I briefly wondered why the heroine of Lost Girl would be in a position to change my daughter's money, then stupidly realized they were talking HSBC for Bank of England.
Surfing time again. I found out that they will indeed exchange damaged bank notes, their website even mentions notes eaten by dogs! Great stuff! download form BEMN and off you go.
However ( even if I lived near King Street in Leeds, which I don't) BOE doesn't accept personal callers (very Victorian) and you are advised to send the note pieces to them via recorded post. They aim to look at your claim within a few days, and if you're successful they will deposit a £ (bloody three shaped hole again!) 10 into your bank account electronically.

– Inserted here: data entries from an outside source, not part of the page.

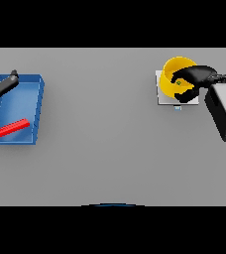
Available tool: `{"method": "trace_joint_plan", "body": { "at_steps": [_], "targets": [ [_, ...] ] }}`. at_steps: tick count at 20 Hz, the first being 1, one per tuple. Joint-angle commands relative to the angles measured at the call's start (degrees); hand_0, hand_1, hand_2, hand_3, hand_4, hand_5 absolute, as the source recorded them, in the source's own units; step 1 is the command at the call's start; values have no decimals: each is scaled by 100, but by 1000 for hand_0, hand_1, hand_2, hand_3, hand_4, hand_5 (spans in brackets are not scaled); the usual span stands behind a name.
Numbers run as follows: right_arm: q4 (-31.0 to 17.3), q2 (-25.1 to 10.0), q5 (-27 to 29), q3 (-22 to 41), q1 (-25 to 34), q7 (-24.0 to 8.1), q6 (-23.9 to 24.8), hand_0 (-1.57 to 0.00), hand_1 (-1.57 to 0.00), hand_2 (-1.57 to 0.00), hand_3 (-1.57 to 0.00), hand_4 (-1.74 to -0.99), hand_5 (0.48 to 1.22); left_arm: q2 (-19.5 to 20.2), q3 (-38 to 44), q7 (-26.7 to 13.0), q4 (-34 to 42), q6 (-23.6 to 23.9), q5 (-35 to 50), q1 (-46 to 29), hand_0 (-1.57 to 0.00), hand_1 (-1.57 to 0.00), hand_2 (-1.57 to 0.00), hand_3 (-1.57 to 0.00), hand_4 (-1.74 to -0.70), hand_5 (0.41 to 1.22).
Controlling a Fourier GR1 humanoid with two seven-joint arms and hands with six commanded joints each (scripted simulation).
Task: Pick up the red beaker and tilt it to pour out 1 green nut into yellow bowl. Pick up the yellow bowl and place it on the metallic measuring scale.
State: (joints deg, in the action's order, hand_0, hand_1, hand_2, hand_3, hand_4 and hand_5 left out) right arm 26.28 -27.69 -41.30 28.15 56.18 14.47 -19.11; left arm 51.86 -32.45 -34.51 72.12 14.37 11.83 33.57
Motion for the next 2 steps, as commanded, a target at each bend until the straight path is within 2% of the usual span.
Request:
{"method": "trace_joint_plan", "body": {
  "at_steps": [1, 2],
  "targets": [
    [-6, 9, -7, 9, -4, -20, -14, -66, -59, -142, -365, -1316, 735, -7, 12, 54, 9, 6, 19, -24, 1, 1, 1, 1, -820, 734],
    [-23, 2, -26, 35, -8, 16, -39, -53, -47, -115, -348, -1308, 733, 49, 36, 47, 30, 11, 21, -36, 1, 1, 1, 1, -821, 734]
  ]
}}
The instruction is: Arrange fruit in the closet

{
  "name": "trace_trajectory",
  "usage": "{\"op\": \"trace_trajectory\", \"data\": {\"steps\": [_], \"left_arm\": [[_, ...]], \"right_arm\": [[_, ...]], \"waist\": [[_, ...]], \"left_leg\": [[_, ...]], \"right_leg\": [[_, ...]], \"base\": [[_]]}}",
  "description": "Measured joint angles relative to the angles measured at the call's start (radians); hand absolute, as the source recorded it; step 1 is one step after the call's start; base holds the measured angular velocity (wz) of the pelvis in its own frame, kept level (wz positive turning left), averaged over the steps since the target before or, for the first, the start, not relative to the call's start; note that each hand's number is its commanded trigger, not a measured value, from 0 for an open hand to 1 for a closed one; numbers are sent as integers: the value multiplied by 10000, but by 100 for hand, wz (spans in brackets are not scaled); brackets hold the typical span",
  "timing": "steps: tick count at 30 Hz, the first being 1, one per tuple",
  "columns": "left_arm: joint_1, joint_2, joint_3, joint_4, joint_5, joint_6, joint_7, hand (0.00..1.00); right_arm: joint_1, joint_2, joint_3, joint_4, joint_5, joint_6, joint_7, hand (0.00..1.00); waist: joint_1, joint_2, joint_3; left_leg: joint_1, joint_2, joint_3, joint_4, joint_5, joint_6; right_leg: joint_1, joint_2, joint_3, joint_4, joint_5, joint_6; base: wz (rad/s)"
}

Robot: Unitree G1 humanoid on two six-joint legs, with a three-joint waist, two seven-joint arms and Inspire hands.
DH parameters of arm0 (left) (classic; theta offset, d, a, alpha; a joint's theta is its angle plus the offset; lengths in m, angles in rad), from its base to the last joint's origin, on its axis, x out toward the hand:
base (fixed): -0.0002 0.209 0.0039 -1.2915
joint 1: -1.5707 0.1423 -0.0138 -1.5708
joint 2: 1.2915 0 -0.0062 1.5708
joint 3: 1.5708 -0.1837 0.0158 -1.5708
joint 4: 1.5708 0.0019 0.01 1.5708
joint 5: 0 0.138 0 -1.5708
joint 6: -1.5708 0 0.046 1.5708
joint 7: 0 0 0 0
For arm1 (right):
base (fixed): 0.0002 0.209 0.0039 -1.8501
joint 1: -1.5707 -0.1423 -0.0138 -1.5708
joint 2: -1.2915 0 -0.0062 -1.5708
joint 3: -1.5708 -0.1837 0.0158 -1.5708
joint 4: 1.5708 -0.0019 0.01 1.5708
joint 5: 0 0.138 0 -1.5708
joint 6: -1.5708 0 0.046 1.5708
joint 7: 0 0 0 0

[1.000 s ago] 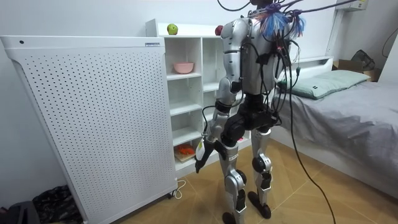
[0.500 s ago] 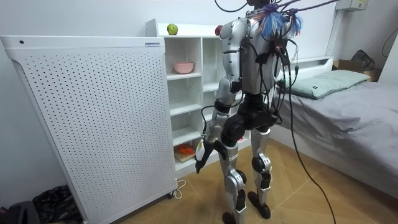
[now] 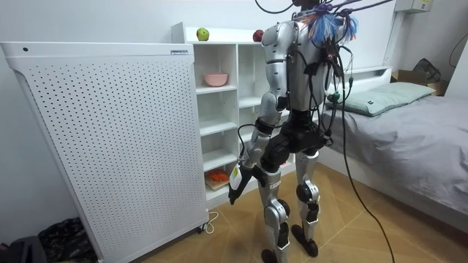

Now given the cost of a first class stamp is 60p without being recorded that means to get a tenner back you lose at least 60p, hence the title.
A more interesting discovery was the statistics BOE reveals. There (on average) are (here comes the hole again) 30,000 claims being examined, with an estimated value of 18 MILLION pound sterling. That makes, excuse my maths if I'm wrong, each claim average at 600 quid! Imagine the interest on 18M waiting to be processed?
I can wrap my head around the odd house fire damaging hoarded money beneath a mattress, or a bumbled safe raid where the cash gets blown up a little, but thirty thousand people all damaging six hundred quid?
Conclusion: maybe ,just maybe, 29,999 people have worse dogs than us!
Look after your kids pocket money, folks!